* **TASK TO COMPLETE**:
Word for word, copy the entire listing.
=== Section Start ===
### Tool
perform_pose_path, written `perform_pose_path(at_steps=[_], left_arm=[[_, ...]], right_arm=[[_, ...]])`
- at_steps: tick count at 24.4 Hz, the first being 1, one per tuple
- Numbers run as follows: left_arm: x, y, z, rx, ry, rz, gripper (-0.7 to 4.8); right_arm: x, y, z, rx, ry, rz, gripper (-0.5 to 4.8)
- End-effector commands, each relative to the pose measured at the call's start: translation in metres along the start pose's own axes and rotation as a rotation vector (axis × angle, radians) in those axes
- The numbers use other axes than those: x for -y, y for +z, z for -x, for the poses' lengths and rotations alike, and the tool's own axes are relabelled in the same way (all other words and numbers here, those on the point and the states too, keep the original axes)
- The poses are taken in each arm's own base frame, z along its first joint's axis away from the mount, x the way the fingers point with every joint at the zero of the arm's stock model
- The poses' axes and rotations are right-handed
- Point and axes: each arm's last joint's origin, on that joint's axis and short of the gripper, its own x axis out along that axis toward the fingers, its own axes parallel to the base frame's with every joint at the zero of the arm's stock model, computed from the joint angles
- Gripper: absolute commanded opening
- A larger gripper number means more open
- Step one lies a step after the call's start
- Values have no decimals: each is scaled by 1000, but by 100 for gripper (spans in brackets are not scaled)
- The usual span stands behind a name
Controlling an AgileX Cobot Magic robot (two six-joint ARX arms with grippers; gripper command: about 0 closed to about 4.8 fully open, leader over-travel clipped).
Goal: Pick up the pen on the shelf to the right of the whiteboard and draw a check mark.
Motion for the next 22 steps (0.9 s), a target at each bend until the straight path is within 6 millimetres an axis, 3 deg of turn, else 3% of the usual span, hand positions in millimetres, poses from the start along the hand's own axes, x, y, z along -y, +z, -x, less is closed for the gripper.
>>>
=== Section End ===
* **WRITTEN RESPONSE**:
### Tool
perform_pose_path, written `perform_pose_path(at_steps=[_], left_arm=[[_, ...]], right_arm=[[_, ...]])`
- at_steps: tick count at 24.4 Hz, the first being 1, one per tuple
- Numbers run as follows: left_arm: x, y, z, rx, ry, rz, gripper (-0.7 to 4.8); right_arm: x, y, z, rx, ry, rz, gripper (-0.5 to 4.8)
- End-effector commands, each relative to the pose measured at the call's start: translation in metres along the start pose's own axes and rotation as a rotation vector (axis × angle, radians) in those axes
- The numbers use other axes than those: x for -y, y for +z, z for -x, for the poses' lengths and rotations alike, and the tool's own axes are relabelled in the same way (all other words and numbers here, those on the point and the states too, keep the original axes)
- The poses are taken in each arm's own base frame, z along its first joint's axis away from the mount, x the way the fingers point with every joint at the zero of the arm's stock model
- The poses' axes and rotations are right-handed
- Point and axes: each arm's last joint's origin, on that joint's axis and short of the gripper, its own x axis out along that axis toward the fingers, its own axes parallel to the base frame's with every joint at the zero of the arm's stock model, computed from the joint angles
- Gripper: absolute commanded opening
- A larger gripper number means more open
- Step one lies a step after the call's start
- Values have no decimals: each is scaled by 1000, but by 100 for gripper (spans in brackets are not scaled)
- The usual span stands behind a name
Controlling an AgileX Cobot Magic robot (two six-joint ARX arms with grippers; gripper command: about 0 closed to about 4.8 fully open, leader over-travel clipped).
Goal: Pick up the pen on the shelf to the right of the whiteboard and draw a check mark.
Motion for the next 22 steps (0.9 s), a target at each bend until the straight path is within 6 millimetres an axis, 3 deg of turn, else 3% of the usual span, hand positions in millimetres, poses from the start along the hand's own axes, x, y, z along -y, +z, -x, less is closed for the gripper.
>>>

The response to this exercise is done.